=== Begin Enclosure ===

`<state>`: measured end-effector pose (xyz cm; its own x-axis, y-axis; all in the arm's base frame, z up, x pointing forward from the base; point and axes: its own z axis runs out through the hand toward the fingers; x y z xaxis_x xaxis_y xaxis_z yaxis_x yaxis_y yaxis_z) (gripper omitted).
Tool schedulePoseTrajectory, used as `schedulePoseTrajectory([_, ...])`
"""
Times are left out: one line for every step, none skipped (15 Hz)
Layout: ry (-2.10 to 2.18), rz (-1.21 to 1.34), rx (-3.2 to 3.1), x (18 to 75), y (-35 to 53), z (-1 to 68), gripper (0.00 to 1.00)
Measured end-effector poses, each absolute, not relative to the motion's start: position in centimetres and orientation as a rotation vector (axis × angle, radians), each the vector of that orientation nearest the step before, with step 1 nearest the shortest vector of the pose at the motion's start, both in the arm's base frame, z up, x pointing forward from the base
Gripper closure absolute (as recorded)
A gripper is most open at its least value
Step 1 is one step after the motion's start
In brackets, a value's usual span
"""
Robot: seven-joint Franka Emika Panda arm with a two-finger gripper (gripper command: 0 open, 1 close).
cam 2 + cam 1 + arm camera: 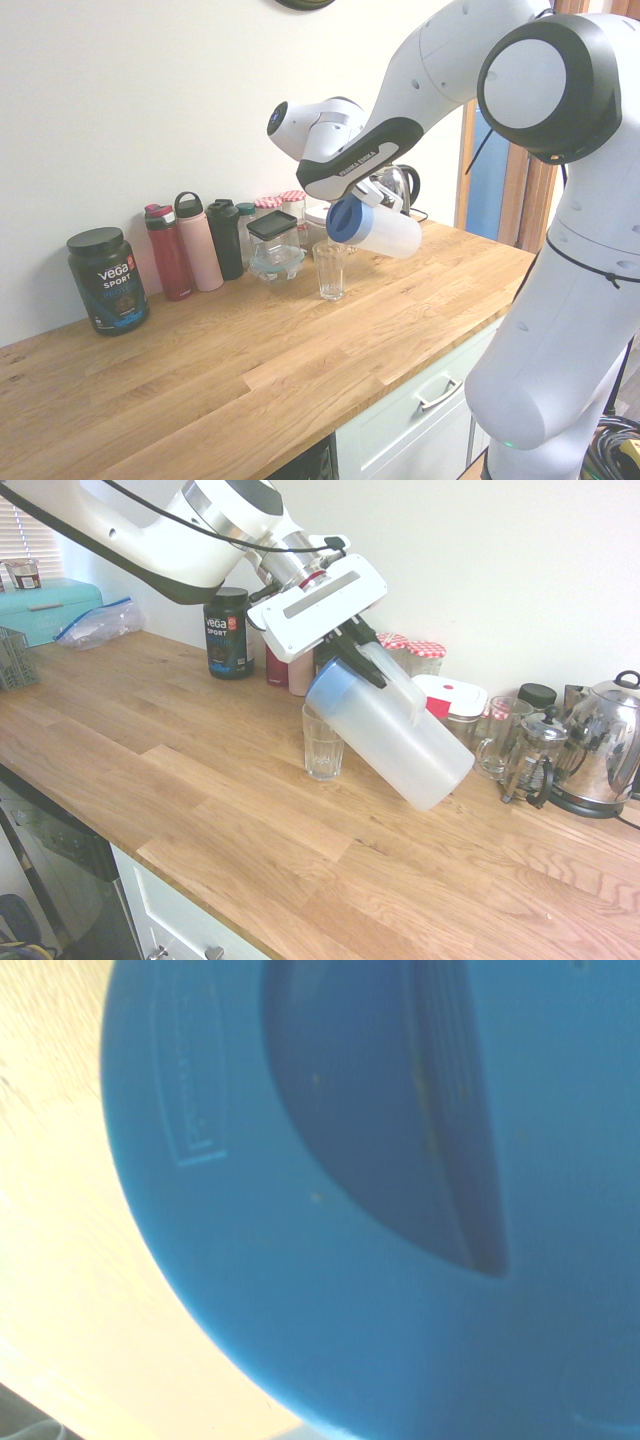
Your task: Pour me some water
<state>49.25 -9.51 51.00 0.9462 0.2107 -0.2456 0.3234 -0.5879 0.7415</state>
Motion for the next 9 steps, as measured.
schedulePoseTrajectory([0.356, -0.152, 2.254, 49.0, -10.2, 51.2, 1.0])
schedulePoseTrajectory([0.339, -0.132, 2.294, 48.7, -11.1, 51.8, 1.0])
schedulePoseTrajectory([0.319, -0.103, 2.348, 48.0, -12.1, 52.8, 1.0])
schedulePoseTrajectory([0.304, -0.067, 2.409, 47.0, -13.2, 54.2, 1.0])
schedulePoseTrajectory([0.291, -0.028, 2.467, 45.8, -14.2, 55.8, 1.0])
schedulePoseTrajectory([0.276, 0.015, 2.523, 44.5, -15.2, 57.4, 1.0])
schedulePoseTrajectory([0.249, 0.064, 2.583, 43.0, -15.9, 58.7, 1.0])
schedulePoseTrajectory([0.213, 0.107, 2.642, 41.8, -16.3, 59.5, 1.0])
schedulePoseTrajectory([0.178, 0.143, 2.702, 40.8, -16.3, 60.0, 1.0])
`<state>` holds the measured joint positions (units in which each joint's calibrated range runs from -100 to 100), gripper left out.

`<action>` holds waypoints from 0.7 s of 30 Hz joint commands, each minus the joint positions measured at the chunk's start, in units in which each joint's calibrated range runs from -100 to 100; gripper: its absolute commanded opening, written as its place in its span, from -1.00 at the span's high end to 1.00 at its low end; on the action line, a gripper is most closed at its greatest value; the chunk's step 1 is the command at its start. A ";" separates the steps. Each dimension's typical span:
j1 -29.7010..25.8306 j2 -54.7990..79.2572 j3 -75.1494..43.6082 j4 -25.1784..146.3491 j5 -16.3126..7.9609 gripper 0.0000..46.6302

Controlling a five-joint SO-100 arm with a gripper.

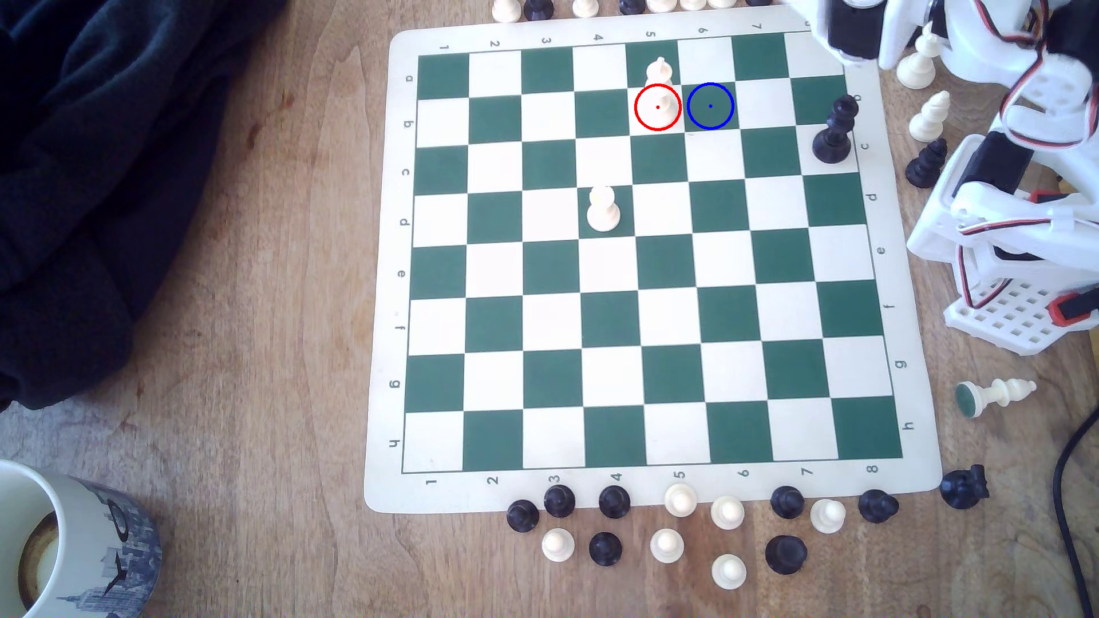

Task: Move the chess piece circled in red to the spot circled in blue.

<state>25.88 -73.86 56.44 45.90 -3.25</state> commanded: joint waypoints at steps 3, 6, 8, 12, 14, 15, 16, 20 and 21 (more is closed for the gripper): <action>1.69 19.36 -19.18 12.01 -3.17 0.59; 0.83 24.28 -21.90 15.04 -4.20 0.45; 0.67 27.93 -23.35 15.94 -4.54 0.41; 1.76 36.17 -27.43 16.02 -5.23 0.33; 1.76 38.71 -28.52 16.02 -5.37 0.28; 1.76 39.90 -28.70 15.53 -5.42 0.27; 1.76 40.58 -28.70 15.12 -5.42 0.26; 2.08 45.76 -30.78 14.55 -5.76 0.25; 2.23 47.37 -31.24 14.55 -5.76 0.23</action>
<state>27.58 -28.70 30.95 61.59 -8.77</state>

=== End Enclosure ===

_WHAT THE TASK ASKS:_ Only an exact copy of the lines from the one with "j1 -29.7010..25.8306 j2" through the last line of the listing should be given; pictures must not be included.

_SOLUTION BELOW:_
j1 -29.7010..25.8306 j2 -54.7990..79.2572 j3 -75.1494..43.6082 j4 -25.1784..146.3491 j5 -16.3126..7.9609 gripper 0.0000..46.6302

Controlling a five-joint SO-100 arm with a gripper.


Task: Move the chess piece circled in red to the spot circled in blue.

<state>25.88 -73.86 56.44 45.90 -3.25</state> commanded: joint waypoints at steps 3, 6, 8, 12, 14, 15, 16, 20 and 21 (more is closed for the gripper): <action>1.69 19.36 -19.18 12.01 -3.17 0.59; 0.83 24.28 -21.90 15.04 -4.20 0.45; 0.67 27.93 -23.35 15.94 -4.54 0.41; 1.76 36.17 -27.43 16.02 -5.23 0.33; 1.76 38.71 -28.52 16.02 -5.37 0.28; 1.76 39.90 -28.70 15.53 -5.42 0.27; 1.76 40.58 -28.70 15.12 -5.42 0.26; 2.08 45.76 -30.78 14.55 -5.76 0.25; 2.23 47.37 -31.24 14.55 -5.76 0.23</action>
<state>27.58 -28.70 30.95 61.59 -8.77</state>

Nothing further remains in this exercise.